**ASSIGNMENT**
Write out the records once more, exactly, and keep any image out.

***** MATERIALS PROVIDED

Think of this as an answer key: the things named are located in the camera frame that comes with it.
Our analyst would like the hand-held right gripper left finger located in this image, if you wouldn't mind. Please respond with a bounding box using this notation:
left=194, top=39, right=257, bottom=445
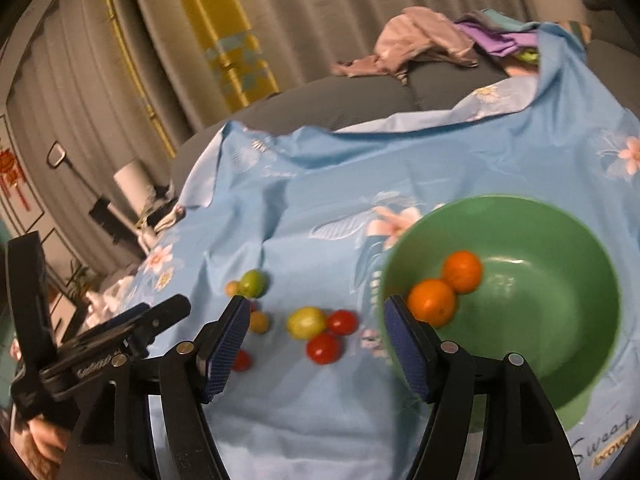
left=60, top=296, right=252, bottom=480

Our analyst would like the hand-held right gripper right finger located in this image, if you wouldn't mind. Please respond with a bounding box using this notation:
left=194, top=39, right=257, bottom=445
left=383, top=295, right=581, bottom=480

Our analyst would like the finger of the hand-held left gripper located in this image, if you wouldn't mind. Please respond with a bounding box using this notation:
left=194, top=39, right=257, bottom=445
left=125, top=295, right=192, bottom=358
left=92, top=303, right=152, bottom=335

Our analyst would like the green tomato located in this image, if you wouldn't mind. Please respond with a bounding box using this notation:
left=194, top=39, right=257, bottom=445
left=238, top=269, right=267, bottom=298

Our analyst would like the yellow-green tomato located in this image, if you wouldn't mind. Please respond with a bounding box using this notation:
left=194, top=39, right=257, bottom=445
left=286, top=306, right=327, bottom=340

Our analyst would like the green bowl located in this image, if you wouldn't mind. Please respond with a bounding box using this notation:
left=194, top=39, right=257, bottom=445
left=378, top=195, right=632, bottom=426

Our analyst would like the person's left hand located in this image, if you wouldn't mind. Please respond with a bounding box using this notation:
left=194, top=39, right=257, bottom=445
left=10, top=412, right=71, bottom=478

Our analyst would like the orange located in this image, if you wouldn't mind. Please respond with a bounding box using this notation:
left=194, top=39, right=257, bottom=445
left=441, top=251, right=484, bottom=294
left=406, top=279, right=458, bottom=328

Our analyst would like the black device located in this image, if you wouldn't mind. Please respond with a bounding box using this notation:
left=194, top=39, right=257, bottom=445
left=89, top=196, right=138, bottom=243

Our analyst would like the white cylinder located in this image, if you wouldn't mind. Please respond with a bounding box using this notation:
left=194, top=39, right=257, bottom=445
left=113, top=159, right=156, bottom=216

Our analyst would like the blue floral cloth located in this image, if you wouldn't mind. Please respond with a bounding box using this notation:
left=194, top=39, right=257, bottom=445
left=100, top=22, right=640, bottom=480

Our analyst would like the grey sofa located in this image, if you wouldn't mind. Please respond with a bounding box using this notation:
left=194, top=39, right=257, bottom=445
left=170, top=40, right=640, bottom=186

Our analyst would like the yellow patterned curtain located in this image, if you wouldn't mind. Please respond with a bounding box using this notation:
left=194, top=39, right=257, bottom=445
left=170, top=0, right=281, bottom=111

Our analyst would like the pink cloth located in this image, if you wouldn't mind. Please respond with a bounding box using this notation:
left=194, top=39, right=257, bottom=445
left=331, top=6, right=481, bottom=86

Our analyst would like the purple cloth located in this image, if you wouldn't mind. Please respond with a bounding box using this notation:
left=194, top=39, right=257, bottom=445
left=457, top=10, right=541, bottom=58

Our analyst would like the pile of clothes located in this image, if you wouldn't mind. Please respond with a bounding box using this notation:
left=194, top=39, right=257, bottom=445
left=10, top=0, right=576, bottom=281

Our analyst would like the red wall ornament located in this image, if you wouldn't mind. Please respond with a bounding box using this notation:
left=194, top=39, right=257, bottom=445
left=0, top=145, right=33, bottom=213

**********

**COMPLETED EXERCISE**
Think of this as an answer key: the things named are located in the camera frame that comes with it.
Our analyst would like the hand-held right gripper left finger located in this image, if you wouldn't mind. Please respond with a bounding box using this notation:
left=194, top=39, right=257, bottom=445
left=60, top=296, right=252, bottom=480

Our analyst would like the hand-held right gripper right finger located in this image, if you wouldn't mind. Please respond with a bounding box using this notation:
left=194, top=39, right=257, bottom=445
left=383, top=295, right=581, bottom=480

Our analyst would like the finger of the hand-held left gripper located in this image, if you wouldn't mind. Please respond with a bounding box using this notation:
left=194, top=39, right=257, bottom=445
left=125, top=295, right=192, bottom=358
left=92, top=303, right=152, bottom=335

Our analyst would like the green tomato located in this image, if you wouldn't mind. Please respond with a bounding box using this notation:
left=194, top=39, right=257, bottom=445
left=238, top=269, right=267, bottom=298

Our analyst would like the yellow-green tomato located in this image, if you wouldn't mind. Please respond with a bounding box using this notation:
left=194, top=39, right=257, bottom=445
left=286, top=306, right=327, bottom=340

Our analyst would like the green bowl located in this image, if you wouldn't mind. Please respond with a bounding box using this notation:
left=194, top=39, right=257, bottom=445
left=378, top=195, right=632, bottom=426

Our analyst would like the person's left hand located in this image, if you wouldn't mind. Please respond with a bounding box using this notation:
left=194, top=39, right=257, bottom=445
left=10, top=412, right=71, bottom=478

Our analyst would like the orange located in this image, if you wouldn't mind. Please respond with a bounding box using this notation:
left=194, top=39, right=257, bottom=445
left=441, top=251, right=484, bottom=294
left=406, top=279, right=458, bottom=328

Our analyst would like the black device located in this image, if you wouldn't mind. Please respond with a bounding box using this notation:
left=194, top=39, right=257, bottom=445
left=89, top=196, right=138, bottom=243

Our analyst would like the white cylinder located in this image, if you wouldn't mind. Please respond with a bounding box using this notation:
left=194, top=39, right=257, bottom=445
left=113, top=159, right=156, bottom=216

Our analyst would like the blue floral cloth located in this image, if you wouldn't mind. Please respond with a bounding box using this notation:
left=194, top=39, right=257, bottom=445
left=100, top=22, right=640, bottom=480

Our analyst would like the grey sofa located in this image, if you wouldn't mind. Please respond with a bounding box using this notation:
left=194, top=39, right=257, bottom=445
left=170, top=40, right=640, bottom=186

Our analyst would like the yellow patterned curtain located in this image, if you wouldn't mind. Please respond with a bounding box using this notation:
left=194, top=39, right=257, bottom=445
left=170, top=0, right=281, bottom=111

Our analyst would like the pink cloth located in this image, if you wouldn't mind. Please respond with a bounding box using this notation:
left=194, top=39, right=257, bottom=445
left=331, top=6, right=481, bottom=86

Our analyst would like the purple cloth located in this image, if you wouldn't mind. Please respond with a bounding box using this notation:
left=194, top=39, right=257, bottom=445
left=457, top=10, right=541, bottom=58

Our analyst would like the pile of clothes located in this image, if you wouldn't mind. Please respond with a bounding box using this notation:
left=194, top=39, right=257, bottom=445
left=10, top=0, right=576, bottom=281

Our analyst would like the red wall ornament located in this image, if you wouldn't mind. Please respond with a bounding box using this notation:
left=194, top=39, right=257, bottom=445
left=0, top=145, right=33, bottom=213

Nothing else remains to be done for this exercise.